Peter Obi is quite close to completing his second term in Anambra and you can say that he came, saw and conquered, but his people are angry that his tight fisted fiscal policy has not given them room to suck blood out of the Igbo flagship state. Peter, the self-styled Rock of Anambra has been asked by Christopher Ngige, the one likely to replace him but for his political party, to account for trillions in revenue picked up from federal sources since he came to power. I doubt if that will fly because there is every certainty that the Rock can give a good account of his stewardship.
Up in the north, I am hooked up by the philosophy of Kwankwasiyya in Kano state. Having learnt his lessons from a disastrous first term, which ended in 2003, but resuscitated in 2011 after the hugely successful Shekarau years, is working harder than ever to return Kano to winning ways. But it is Jigawa that a lot of development has taken place over the nearly 8 year government of Sule Lamido. I have not been to Jigawa to verify the reported achievement of the talakawa chieftain, but the relative peace in the state shows that Lamido has carried his largely impoverished people along and have succeeded to give them a space in the sun.
But there are some noisy neighbours all over the north, governors who make their ‘progress’ on the pages of newspapers and show a strong capacity in media manoeuvring and pretend that there is no problem while poverty continues its total devastation in the midst of plenty. These northern governors are fighting to get the presidency at all costs while their people are ravaged by poverty and hopelessness. They still have time to show mercy on the people by working harder on those areas that give value to governance rather than chasing personal agenda that lead to ruin for everyone concerned.
In the West, there is every reason to believe that the new crop of ACN governors are focused in their job since the judicial coup that brought most of them to power under that party banner. In Benin, former labour leader Oshiomhole has shown capacity for good governance while in the rest of the South South, real evidence of hard work and dedication has been seen in Akwa Ibom, Cross River, Bayelsa and Delta. But what should prove the special state is in Ondo where Governor Mimiko’s single mindedness in developing the state has paid off not only by his huge election victory but by the evidence on the ground.
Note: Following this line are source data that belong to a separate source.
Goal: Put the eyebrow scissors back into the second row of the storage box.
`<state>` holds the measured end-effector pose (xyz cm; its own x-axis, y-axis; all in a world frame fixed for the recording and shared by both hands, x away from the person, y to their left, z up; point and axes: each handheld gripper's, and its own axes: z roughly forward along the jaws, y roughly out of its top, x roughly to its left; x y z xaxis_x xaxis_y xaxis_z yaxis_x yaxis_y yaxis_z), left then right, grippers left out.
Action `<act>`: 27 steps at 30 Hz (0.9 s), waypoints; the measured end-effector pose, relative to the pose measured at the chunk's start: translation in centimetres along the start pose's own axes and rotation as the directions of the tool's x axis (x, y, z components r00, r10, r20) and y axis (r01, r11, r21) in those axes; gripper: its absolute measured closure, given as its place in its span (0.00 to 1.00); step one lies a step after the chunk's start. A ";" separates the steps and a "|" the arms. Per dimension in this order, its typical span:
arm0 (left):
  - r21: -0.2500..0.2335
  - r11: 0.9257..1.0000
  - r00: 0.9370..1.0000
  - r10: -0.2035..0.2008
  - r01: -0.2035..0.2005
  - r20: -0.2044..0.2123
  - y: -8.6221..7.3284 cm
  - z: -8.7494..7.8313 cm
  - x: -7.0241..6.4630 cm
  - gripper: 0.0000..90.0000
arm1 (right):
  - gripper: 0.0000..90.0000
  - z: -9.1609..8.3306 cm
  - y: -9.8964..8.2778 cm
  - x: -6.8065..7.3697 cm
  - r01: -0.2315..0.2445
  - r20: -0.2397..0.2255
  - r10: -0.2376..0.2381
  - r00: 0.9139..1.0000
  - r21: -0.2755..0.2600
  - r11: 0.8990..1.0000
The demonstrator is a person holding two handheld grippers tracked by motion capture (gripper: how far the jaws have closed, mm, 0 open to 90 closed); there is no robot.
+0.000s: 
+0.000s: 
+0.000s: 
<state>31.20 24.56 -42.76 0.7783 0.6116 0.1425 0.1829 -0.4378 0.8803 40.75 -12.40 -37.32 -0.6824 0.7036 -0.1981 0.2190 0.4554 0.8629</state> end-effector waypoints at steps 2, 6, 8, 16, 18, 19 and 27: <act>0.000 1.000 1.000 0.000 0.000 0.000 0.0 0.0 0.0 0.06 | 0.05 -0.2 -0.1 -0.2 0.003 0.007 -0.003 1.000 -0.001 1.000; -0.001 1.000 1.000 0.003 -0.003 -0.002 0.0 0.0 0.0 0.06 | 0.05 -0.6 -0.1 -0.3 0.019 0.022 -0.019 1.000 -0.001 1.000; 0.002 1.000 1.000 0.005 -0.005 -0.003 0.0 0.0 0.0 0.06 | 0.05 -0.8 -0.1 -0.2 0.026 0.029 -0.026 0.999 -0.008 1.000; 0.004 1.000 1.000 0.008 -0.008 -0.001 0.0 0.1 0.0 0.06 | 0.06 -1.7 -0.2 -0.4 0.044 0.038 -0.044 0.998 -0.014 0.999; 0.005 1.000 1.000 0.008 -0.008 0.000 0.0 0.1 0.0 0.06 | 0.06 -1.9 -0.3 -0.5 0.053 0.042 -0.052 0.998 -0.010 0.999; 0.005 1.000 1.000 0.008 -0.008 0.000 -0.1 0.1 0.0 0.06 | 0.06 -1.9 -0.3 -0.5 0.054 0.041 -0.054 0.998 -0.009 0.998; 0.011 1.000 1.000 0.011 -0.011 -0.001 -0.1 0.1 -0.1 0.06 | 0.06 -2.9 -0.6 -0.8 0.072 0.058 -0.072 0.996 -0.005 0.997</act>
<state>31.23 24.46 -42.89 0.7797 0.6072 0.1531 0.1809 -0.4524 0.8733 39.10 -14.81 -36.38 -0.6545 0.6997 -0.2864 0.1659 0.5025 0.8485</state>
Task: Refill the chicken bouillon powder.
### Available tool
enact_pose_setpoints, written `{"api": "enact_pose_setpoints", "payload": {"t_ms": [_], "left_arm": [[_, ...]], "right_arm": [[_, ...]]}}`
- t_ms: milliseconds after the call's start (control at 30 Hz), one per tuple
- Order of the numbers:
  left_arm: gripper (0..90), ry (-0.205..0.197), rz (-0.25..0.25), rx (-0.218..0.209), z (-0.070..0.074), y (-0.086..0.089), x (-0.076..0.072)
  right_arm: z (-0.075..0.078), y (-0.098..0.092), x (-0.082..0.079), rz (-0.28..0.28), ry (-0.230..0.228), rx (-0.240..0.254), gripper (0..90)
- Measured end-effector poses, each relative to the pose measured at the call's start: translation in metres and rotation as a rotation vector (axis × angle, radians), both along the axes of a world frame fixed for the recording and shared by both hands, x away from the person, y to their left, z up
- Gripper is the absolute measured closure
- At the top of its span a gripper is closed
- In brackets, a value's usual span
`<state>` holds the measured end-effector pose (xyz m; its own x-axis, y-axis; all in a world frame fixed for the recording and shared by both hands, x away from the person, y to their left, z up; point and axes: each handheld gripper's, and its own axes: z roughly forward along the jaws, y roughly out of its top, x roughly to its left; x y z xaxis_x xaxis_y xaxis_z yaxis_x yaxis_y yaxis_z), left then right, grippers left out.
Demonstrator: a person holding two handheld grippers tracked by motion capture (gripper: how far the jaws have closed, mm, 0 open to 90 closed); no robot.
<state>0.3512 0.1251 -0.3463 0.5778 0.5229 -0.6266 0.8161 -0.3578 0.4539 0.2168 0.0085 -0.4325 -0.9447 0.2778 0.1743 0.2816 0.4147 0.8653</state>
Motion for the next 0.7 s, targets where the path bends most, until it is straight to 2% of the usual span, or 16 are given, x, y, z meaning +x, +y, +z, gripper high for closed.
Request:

The Nigerian Governors Forum could indeed make a difference if they stop confrontation with the Federal administration and concentrate on unleashing good governance to those parts that the Federal Government are not reaching. That is the only way to halt the national bloodbath going on in some terror-gripped states in Northern Nigeria as well as the kidnap havens of the Southern states. History will reserve the darkest corners for some governors who play politics with the forum if they continue to follow the road to ruin and forget delivering good governance. The same fate awaits the other splinter forums like Northern Governors Forum or the awkwardly named PDP Governors Forum if they fail to drag the nation out of poverty.
–– Amadi, an author and publisher based in Abuja, wrote this piece before Friday’s election of NGF chairman.